Overall, this simulation-based comparison reinforces the findings of the empirical applications: the WSG-Kumaraswamy distribution possesses the flexibility to adapt to various data patterns while consistently providing excellent fit when the data genuinely follow the proposed trigonometric-weighted structure.

7. Conclusions

This study has introduced the WSG-Kumaraswamy distribution as a novel and flexible model for unit-interval data. Derived by integrating the Kumaraswamy baseline with the weighted sine-G family, the WSG-Kumaraswamy distribution offers enhanced adaptability in density and hazard shapes without additional parameters, addressing limitations of traditional bounded models. Key statistical properties, including the quantile function, moments and moment-generating function have been derived. Parameter estimation via the MLE method has been explored, with a simulation study confirming the consistency and efficiency of the WSG-Kumaraswamy distribution across various scenarios.

To demonstrate its practical value, the WSG-Kumaraswamy distribution was applied to two real-world datasets from epidemiology and reliability engineering.

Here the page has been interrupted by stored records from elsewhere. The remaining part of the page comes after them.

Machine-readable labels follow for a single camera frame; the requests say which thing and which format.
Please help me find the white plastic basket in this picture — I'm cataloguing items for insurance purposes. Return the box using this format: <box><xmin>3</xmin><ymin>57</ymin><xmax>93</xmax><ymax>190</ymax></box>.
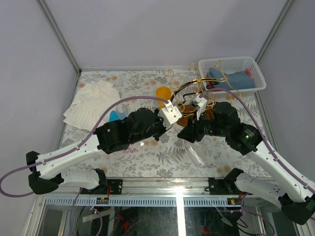
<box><xmin>198</xmin><ymin>56</ymin><xmax>266</xmax><ymax>96</ymax></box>

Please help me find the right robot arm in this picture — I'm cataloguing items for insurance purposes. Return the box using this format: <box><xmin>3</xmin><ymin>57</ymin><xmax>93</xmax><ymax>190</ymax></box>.
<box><xmin>178</xmin><ymin>102</ymin><xmax>315</xmax><ymax>225</ymax></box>

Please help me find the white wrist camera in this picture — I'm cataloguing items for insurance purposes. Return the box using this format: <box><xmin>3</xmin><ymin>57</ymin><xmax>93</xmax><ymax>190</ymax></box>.
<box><xmin>158</xmin><ymin>100</ymin><xmax>183</xmax><ymax>129</ymax></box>
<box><xmin>191</xmin><ymin>95</ymin><xmax>207</xmax><ymax>120</ymax></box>

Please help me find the yellow plastic goblet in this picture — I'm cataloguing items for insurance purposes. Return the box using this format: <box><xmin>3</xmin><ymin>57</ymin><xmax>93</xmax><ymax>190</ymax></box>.
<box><xmin>156</xmin><ymin>87</ymin><xmax>172</xmax><ymax>100</ymax></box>

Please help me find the blue plastic wine glass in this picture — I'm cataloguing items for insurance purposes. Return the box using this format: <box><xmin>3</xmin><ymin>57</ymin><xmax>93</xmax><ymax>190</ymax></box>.
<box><xmin>109</xmin><ymin>111</ymin><xmax>125</xmax><ymax>121</ymax></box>

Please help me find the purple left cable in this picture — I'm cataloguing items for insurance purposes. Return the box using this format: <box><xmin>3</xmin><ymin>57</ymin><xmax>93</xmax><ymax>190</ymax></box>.
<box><xmin>0</xmin><ymin>95</ymin><xmax>170</xmax><ymax>198</ymax></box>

In both cases, the WSG-Kumaraswamy distribution outperformed competing models as evidenced by superior goodness-of-fit measures.

While the WSG-Kumaraswamy distribution exhibits strong performance for the analyzed unimodal and skewed datasets, it may have limitations in capturing bimodal patterns or extreme tail behaviors in certain applications. Moving forward, we plan to explore further modifications, such as incorporating additional shape parameters or compounding techniques, to enhance its applicability across a broader range of data structures.